Proteinase K treatment of EV71 VLPs
EV71 VLPs, LPS (positive control), or medium alone (negative control) were treated with proteinase K (1 µg/mL) at 37°C for 16 h prior to being added to DCs cultures. Then, EV71 VLPs, LPS, or medium alone treated with or without proteinase K were added to DCs for 24 h. The final concentration of proteinase K was 10 ng/mL, which did not affect the viability of DCs. Cell culture supernatants were analyzed to determine the levels of IL-12 p70, IL-12 p40, and IL-10 by ELISA.
Total cell extracts were prepared using Gold lysis buffer (1% Triton X-100, 30 mM Tris pH 8.0, 137 mM sodium chloride, 15% glycerol, and 5 mM EDTA). Total protein (50 µg) was separated on 10% SDS-polyacrylamide minigels and transferred to Immobilon PVDF membranes (Millipore). The membranes were incubated overnight at 4°C with 10% bovine serum albumin in PBS to block binding of nonspecific immunoglobulins and then incubated with an anti-IκBα polyclonal Ab and an anti-α-tubulin mAb (both from Santa Cruz Biotechnology, Santa Cruz, CA, USA).
Electrophoretic mobility shift assay (EMSA)
Nuclear extracts were prepared according to the manufacturer’s instructions (Pierce, USA). Nuclear extracts were subjected to EMSA as described previously .
Binding of VLPs by DCs
Immature human DCs are highly specialized cells that are capable of efficient uptake and processing of Ags. Moreover, DCs can support the growth of several viruses, including EV71 . However, the ability of DCs to bind EV71 has not been evaluated. In the present study, we exposed immature DCs to EV71 VLPs and used confocal microscopy and fluorescence-activated cell sorting (FACS) to monitor the association of EV71 VLPs with cell surfaces. Human DCs were incubated with EV71 VLPs for 30 min on ice to allow binding to the cell surface. We found that EV71 VLPs could bind to DCs in a concentration-dependent manner (Figure 1A and B). Incubation of DCs with 1 µg/mL EV71 VLPs for 30 or 120 min on ice indicated that binding to the surfaces of DCs was a time-dependent process, with FACS analysis indicating more extensive binding after 120 min than after 30 min (Figure 1C).
Uptake of VLPs by DCs
The binding of particulate Ags to DCs may initiate signal transduction, resulting in cellular activation. To investigate this possibility, confocal microscopy and FACS analysis were used to study the interaction of human DCs with EV71 VLPs labeled with CFDA. We confirmed the uptake of EV71 VLPs by DCs (Figure 2A). Incubation of human DCs with various concentrations of CFDA-labeled EV71 VLPs for 120 min at 37°C showed that VLP uptake occurred in a concentration-dependent manner (Figure 2B). Moreover, incubation of human DCs with 10 µg/mL CFDA-labeled EV71 VLPs for 15, 30, or 120 min at 37°C showed that VLP uptake also occurred in a time-dependent manner (Figure 2C).

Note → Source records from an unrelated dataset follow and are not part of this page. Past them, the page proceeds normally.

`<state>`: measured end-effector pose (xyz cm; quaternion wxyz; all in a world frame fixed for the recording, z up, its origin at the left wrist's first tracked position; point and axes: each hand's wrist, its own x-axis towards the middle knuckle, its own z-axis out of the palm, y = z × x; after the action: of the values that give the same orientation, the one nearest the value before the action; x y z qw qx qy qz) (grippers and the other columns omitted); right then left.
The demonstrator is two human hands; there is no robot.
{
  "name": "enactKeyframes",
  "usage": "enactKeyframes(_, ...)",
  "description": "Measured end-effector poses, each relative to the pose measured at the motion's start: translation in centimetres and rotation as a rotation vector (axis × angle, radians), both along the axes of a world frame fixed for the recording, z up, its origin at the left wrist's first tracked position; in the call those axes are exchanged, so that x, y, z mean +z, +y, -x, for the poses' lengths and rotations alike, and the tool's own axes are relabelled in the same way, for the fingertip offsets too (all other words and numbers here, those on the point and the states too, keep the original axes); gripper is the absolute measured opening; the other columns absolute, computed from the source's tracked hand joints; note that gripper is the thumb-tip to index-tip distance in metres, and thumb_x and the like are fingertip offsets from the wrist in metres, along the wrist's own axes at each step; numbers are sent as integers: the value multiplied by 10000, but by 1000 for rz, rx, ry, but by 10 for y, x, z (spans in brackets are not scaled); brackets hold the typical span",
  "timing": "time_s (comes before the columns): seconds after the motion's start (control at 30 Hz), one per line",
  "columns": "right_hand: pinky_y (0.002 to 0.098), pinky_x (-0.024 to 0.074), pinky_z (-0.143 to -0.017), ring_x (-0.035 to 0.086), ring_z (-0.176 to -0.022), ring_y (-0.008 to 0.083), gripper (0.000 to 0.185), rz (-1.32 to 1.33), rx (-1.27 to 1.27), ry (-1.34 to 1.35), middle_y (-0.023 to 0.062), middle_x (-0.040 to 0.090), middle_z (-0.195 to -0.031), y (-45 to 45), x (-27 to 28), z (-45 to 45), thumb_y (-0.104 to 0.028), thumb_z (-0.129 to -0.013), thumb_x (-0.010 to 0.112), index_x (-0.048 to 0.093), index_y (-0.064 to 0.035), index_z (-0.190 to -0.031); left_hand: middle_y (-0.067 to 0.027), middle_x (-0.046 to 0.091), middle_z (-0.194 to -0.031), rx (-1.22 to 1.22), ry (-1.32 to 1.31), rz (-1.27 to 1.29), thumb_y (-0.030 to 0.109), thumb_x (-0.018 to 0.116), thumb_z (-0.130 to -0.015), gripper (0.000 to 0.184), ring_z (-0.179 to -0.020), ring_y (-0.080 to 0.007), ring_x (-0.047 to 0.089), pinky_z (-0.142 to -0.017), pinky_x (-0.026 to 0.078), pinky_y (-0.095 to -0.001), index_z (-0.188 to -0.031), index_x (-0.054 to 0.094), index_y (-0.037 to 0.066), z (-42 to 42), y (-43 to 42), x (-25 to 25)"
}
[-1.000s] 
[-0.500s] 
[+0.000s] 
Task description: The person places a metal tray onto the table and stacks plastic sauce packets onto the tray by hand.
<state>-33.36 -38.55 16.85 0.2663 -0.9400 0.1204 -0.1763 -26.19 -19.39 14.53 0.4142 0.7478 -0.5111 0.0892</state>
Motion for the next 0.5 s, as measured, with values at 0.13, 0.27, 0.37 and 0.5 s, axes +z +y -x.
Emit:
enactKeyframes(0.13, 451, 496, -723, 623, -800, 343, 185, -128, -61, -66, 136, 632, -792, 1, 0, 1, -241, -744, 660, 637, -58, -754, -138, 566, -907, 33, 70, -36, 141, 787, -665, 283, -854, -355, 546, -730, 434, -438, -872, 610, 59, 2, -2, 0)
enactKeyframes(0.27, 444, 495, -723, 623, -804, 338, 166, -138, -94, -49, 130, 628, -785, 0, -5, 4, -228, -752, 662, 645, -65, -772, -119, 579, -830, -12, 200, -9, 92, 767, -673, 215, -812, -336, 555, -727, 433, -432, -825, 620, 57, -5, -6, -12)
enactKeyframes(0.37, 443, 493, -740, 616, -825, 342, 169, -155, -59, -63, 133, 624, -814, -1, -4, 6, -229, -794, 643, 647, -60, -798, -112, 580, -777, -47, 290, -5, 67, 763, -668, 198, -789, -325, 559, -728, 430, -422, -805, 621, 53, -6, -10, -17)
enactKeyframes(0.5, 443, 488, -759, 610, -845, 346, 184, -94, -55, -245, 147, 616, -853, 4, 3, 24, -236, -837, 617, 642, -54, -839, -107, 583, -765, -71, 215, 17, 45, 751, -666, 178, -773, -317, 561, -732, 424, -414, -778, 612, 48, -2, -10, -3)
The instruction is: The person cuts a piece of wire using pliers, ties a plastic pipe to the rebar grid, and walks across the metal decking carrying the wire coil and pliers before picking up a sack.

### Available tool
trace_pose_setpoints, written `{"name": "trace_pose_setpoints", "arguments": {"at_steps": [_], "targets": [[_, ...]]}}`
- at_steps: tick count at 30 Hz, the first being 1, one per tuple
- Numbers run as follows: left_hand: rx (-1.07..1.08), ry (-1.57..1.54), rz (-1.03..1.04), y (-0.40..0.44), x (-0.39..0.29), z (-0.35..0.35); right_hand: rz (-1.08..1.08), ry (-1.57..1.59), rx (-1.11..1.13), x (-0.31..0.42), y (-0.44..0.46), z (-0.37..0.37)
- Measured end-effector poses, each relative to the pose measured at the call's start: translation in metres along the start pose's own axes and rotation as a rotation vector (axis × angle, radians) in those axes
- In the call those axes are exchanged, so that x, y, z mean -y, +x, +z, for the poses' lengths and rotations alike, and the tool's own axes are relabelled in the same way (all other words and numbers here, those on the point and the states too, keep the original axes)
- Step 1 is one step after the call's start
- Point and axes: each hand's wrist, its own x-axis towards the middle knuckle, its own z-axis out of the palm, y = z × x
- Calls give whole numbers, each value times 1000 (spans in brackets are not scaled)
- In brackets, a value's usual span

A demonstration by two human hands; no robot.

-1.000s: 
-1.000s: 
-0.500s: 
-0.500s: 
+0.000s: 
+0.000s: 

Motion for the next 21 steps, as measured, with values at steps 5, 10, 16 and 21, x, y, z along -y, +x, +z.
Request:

VLPs induced production of cytokines and costimulatory molecules in human DCs
To determine whether EV71 VLPs affected the production of cytokines in human DCs, we compared cytokine concentrations in the supernatants of DCs cultured with different concentrations of EV71 VLPs. EV71 VLPs enhanced the production of IL-12 p70, IL-12 p40, and IL-10 (Figure 3A). Treatment of human DCs with EV71 VLPs (10 µg/mL) for 16, 24, or 48 h significantly enhanced the production of IL-12 p70, IL-12 p40, and IL-10 at all three time points (Figure 3B). It was clear that the stimulatory effects of EV71 VLPs on the production of IL-12 p70, IL-12 p40, and IL-10 were dependent on both concentration and time. Given its ability to induce DC activation and maturation , LPS was used as a positive control. To determine whether EV71 VLPs also modulated the maturation of human DCs in vitro, we compared the phenotypes of human DCs with or without a 24-h treatment with EV71 VLPs. EV71 VLPs showed increased expression of CD80, CD86, CD83, CD40, CD54, and HLA-DR on the cell membranes of human DCs (Figure 3C).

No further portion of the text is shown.